I’ll give a preliminary answer while you wait for the team to get to you.
A decent portion of actually loading a model is in lifting the weights off of disk, and then moving them to the GPU. If you are already maxing out the bandwidth of the drive, there’s not much that Modular can do. If you aren’t then GPU Direct Storage becomes an option for getting the weights to the GPU without a round-trip through the CPU, although this has a bunch of compatibility requirements. If you have a pre-compiled MAX model, then GPU Direct Storage is probably the best path to get the model into the GPU(s) quickly.
Warmup is something that’s generally unnecessary unless you’re benchmarking, so that can be tossed out if you’re iterating on architecture.
MAX is, at its core, a graph compiler, similar to torch.compile, so there will likely be some compilation overhead. Modular could introduce an “interpreted” mode, which works more like normal step-by-step pytorch.
Mojo is a compiled language, but if you are using the JIT mode in the REPL or a notebook, as you would when iterating, it’s very fast since LLVM spends a lot of time dealing with all of the stuff needed to produce an executable like object file layout and linking.
Files that can be zero-copied, like .safetensors, are almost the best possible case for disk performance. If I were you, I would try using a zero-copy format, and making sure you have enough RAM to store the model. This effectively removes IO time and makes it a matter of how fast the GPU can pull data out of CPU memory, which is usually quite fast. I’ve found this works well for me unless I’m making major modifications to the model every time, at which point I do run into limitations MAX has around the lack of a “don’t try that hard” mode.
Compilation and startup time are a constant area of emphasis for us on the performance front. Since the MAX 24.6 release, we’ve introduced a series of compilation improvements that reduced compile time by up to 1.5-4X in certain graphs that target GPUs. In the MAX nightlies, we’ve also shifted from just-in-time compilation of PTX for NVIDIA GPUs to an ahead-of-time compilation model. This all but eliminates the need for extensive warmup runs of AI models on GPU, giving you the best performance on first run.
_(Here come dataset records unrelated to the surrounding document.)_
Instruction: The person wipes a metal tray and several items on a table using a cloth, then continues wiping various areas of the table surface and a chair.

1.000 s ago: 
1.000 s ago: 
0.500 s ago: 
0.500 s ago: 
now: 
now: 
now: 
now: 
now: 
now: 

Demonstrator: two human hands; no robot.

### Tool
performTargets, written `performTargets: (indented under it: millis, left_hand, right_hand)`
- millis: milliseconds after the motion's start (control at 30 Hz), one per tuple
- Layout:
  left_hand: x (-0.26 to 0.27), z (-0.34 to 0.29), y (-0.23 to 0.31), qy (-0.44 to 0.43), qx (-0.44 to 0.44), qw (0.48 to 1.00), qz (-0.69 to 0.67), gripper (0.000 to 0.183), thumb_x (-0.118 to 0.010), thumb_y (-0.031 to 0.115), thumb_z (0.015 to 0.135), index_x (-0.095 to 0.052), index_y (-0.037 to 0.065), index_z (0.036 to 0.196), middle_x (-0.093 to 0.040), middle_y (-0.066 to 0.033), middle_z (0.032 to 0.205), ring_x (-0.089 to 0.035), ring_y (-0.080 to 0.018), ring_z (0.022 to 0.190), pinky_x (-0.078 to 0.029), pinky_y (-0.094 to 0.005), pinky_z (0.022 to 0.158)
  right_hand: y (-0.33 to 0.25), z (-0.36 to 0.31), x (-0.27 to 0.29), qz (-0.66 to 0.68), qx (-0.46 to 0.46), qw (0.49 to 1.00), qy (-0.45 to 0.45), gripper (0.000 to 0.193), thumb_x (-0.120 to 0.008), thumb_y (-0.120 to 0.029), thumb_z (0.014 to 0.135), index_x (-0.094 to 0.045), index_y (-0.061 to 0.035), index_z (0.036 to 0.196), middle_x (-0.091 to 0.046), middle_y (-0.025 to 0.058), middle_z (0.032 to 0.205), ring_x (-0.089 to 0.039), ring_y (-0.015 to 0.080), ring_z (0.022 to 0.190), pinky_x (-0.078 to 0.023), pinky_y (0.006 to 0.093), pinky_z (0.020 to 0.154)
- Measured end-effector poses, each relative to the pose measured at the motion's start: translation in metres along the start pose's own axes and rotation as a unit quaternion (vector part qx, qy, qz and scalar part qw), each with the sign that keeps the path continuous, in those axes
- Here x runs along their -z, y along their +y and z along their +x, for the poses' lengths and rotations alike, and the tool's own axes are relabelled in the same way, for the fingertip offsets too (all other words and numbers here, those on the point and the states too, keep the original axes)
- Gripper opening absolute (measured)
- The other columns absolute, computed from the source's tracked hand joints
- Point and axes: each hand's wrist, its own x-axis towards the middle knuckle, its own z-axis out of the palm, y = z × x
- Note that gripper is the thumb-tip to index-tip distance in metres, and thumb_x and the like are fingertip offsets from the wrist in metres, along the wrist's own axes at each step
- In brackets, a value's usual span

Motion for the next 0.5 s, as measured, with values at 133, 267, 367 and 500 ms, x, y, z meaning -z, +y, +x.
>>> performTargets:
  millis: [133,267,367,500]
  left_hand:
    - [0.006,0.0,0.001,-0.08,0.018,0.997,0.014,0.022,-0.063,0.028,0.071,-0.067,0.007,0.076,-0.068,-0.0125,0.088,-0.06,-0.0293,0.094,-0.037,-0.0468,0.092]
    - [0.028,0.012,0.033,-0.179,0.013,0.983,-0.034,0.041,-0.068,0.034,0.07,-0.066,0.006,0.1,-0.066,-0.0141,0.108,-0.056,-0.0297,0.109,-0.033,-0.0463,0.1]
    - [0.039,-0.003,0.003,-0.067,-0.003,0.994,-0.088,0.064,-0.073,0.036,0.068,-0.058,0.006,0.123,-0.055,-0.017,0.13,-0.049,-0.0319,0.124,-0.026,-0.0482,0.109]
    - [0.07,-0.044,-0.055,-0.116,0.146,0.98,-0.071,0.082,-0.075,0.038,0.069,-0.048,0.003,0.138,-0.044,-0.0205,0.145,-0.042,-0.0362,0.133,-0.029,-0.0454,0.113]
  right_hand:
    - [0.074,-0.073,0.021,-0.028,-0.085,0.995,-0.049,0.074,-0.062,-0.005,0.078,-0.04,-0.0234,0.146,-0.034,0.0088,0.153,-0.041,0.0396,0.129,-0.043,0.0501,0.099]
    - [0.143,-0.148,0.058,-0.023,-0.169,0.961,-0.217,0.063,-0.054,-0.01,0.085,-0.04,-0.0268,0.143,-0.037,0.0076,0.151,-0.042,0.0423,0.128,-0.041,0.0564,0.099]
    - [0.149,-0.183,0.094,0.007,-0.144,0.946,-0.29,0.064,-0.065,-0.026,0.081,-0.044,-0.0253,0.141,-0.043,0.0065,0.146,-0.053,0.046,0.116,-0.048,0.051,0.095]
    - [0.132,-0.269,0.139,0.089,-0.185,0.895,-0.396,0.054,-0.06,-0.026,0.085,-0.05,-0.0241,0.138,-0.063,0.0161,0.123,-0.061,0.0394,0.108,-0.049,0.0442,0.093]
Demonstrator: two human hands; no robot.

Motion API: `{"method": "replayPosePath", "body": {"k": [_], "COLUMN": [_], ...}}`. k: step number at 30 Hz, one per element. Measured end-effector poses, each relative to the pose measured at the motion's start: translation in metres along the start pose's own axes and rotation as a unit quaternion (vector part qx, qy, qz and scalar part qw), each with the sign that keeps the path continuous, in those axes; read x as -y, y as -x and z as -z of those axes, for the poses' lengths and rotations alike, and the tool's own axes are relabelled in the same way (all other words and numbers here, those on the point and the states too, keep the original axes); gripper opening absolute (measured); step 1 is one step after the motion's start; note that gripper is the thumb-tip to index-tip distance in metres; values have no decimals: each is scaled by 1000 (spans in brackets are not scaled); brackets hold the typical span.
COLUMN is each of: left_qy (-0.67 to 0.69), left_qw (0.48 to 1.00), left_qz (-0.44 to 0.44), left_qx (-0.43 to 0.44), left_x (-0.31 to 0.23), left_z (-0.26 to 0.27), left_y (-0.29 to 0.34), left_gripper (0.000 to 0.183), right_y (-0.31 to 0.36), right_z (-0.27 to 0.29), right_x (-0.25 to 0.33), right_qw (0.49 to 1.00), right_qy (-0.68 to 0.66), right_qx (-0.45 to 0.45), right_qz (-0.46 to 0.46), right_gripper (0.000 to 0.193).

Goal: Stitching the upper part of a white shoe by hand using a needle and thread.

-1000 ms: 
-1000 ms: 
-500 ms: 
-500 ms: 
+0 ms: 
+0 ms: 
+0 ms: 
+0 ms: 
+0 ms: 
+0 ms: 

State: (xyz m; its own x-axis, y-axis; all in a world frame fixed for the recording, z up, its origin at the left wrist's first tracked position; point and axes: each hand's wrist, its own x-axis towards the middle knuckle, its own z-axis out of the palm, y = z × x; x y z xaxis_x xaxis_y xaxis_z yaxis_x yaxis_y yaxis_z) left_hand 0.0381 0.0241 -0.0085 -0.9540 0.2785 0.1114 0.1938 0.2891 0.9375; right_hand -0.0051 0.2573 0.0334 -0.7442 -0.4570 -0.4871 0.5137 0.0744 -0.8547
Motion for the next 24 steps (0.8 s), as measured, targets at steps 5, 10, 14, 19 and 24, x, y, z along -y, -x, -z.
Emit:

As a point of comparison, for some of our most complex model graphs we currently take on the order of 1-2 minutes to compile for GPU, where we’ve heard other graph compilers may take tens of minutes to over an hour for the same graph compilation.
When it comes to weight loading, we currently do not embed the weights in the compiled graph for an AI model. We found that this yielded performance benefits vs. inlining the weights in the compiled graph. For our models, we can load from SafeTensor or GGUF weight formats, and the compiled graph maps to the weights in those files which are loaded at run time. Already-compiled graphs load very quickly, and we’re continuing to work on improving both graph and weight loading speeds.
In the MAX nightlies, we’ve also shifted from just-in-time compilation of PTX for NVIDIA GPUs to an ahead-of-time compilation model.
Could you expand on that? I may be misreading it, but that sounds like you are compiling directly for the GPU ISA instead of going through the PTX compiler in the driver, which I didn’t think was possible. AOT graph compilation is also something I’m very much interested in, especially if single source comes with it or follows.
Instead of compiling to PTX, we now go all the way to cubin on initial compilation. This isn’t changing the time at which the graph itself is compiled, but it makes the performance of the graph when run a lot more reliable by avoiding hard-to-predict JIT compilation times. These often led to the need for warmup runs to stabilize performance.